Partnership is crucial in the quest for peace, says Secretary-General

19 November 2019
News

The Secretary-General spoke of partnership being in the Commonwealth’s DNA as she delivered a message on multilateralism and peace dialogue at a major thought-leaders’ event.

The Secretary-General spoke of partnership being in the Commonwealth’s DNA as she delivered a message on multilateralism and peace dialogue at a major thought-leaders’ event.

Patricia Scotland was speaking at the 2019 RISING Global Peace Forum, a three-day programme of speeches, seminars and workshops on world peace issues.

Led by the Centre for Trust, Peace and Social Relations at Coventry University in the UK, in partnership with Coventry Cathedral and Coventry City Council, the event brought together peacebuilders, policymakers and academics from around the world to engage in dialogue and exchange ideas for resolving violent conflict and sustaining peaceful societies.

Keynote speakers this year included Australia’s first female Prime Minister Julia Gillard, former Danish PM Helle Thorning-Schmidt and global philanthropist Steve Killelea.

The Commonwealth Secretary-General was speaking as a member of an all-female panel convened by the Academic Council of the United Nations System to discuss the role of multilateralism in peace dialogue. Other panellists were Dr Deborah Seward, director of the UN Regional Information Centre for Western Europe, Josephine Roele, from Gender Action on Peace and Security, and Jo Dobson, associate pro-vice-chancellor at Coventry University.
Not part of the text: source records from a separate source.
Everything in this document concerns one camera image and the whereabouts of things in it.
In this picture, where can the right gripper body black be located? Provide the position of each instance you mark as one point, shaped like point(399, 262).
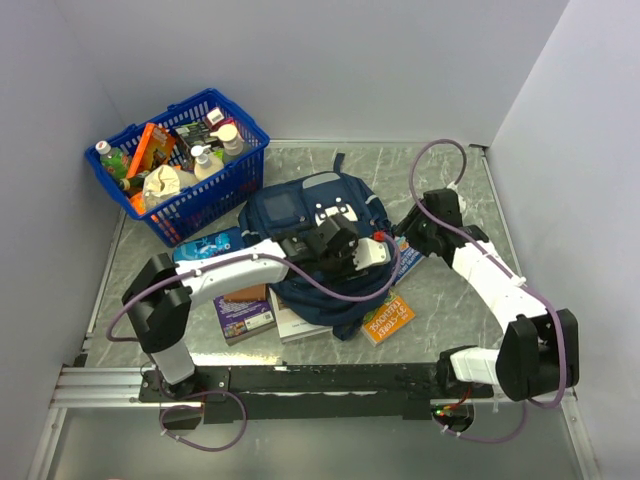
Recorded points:
point(417, 231)

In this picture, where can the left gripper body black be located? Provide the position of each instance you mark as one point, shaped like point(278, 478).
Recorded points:
point(341, 265)

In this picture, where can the navy blue student backpack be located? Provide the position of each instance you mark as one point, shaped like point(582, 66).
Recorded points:
point(338, 300)

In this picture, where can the brown leather wallet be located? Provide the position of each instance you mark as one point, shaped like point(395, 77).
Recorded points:
point(250, 294)

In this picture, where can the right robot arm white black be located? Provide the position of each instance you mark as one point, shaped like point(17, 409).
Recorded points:
point(539, 351)

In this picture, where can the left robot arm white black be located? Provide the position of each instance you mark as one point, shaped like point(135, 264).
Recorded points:
point(159, 301)

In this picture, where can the beige crumpled bag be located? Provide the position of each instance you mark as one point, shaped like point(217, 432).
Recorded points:
point(164, 183)

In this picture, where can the blue paperback book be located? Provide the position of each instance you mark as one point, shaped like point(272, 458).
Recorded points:
point(408, 259)

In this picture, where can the orange treehouse paperback book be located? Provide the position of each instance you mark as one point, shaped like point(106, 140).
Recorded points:
point(383, 322)

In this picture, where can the white coffee cover book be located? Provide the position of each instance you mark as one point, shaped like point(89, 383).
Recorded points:
point(290, 326)

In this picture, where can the blue monster pencil case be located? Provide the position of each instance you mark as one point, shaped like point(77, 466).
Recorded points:
point(224, 241)

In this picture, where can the purple paperback book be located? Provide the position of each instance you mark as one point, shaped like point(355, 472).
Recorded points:
point(240, 321)

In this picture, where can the white pump lotion bottle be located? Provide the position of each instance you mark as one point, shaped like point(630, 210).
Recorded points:
point(206, 163)

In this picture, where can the beige cap bottle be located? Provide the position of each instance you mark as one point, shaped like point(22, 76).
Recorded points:
point(232, 142)

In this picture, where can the blue plastic shopping basket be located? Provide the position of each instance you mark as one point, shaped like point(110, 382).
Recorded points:
point(196, 207)

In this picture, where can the black green box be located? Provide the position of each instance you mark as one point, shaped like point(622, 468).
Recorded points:
point(191, 134)

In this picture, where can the small red white box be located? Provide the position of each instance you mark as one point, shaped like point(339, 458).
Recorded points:
point(214, 117)

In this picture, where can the orange snack box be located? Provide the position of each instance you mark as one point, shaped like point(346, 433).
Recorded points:
point(154, 149)

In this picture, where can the green soda bottle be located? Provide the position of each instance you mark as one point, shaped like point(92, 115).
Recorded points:
point(113, 159)

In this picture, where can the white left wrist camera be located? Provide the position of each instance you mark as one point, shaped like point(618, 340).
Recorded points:
point(370, 253)

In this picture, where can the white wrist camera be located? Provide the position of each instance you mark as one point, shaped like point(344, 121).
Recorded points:
point(461, 200)
point(370, 253)

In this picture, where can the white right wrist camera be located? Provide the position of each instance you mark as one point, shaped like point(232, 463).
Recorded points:
point(461, 200)

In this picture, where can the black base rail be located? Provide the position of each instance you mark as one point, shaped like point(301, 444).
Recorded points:
point(232, 393)
The Secretary-General described the Commonwealth as a family of 53 nations bound by consensus rather than by treaty.

She said that when its leaders – representing some from the world’s richest and most powerful countries, others from the smallest and most vulnerable nations – sit around a Commonwealth table to talk, they do so as equals.

“When you come to the table you have to come ready to conciliate, ready to listen, ready to accommodate the others,” she said. “What we find as a result is that listening, that dialogue, that understanding, that quest for peace is more easily delivered because this a network you can leave at any time. That means people who are there are there because they wish to be there.”

The Secretary-General said “everything the Commonwealth does is done through partnership” and the organisation’s way of developing peace is “to understand that we are always better together, and that what we do together is always going to be so much stronger than what any of us can do individually.”

During the discussion, the Secretary-General noted that people coming together to set the rules can ensure technology including artificial intelligence can be a force for good.

She said: “AI has been one of the tools we are looking at in terms of digitalisation, so in the Commonwealth last year we looked at a Connectivity Agenda because if we don’t get rules right in terms of how we use that intelligence then there will be those that will be advantaged and those who will be disadvantaged.”

Secretary-General Scotland emphasised that the similarity and interoperability among Commonwealth jurisdictions of many legal, regulatory and professional standards frameworks offered opportunities for the future, as it had historically, for swift agreement and cooperation to adopt inclusive multilateral approaches for the good of all.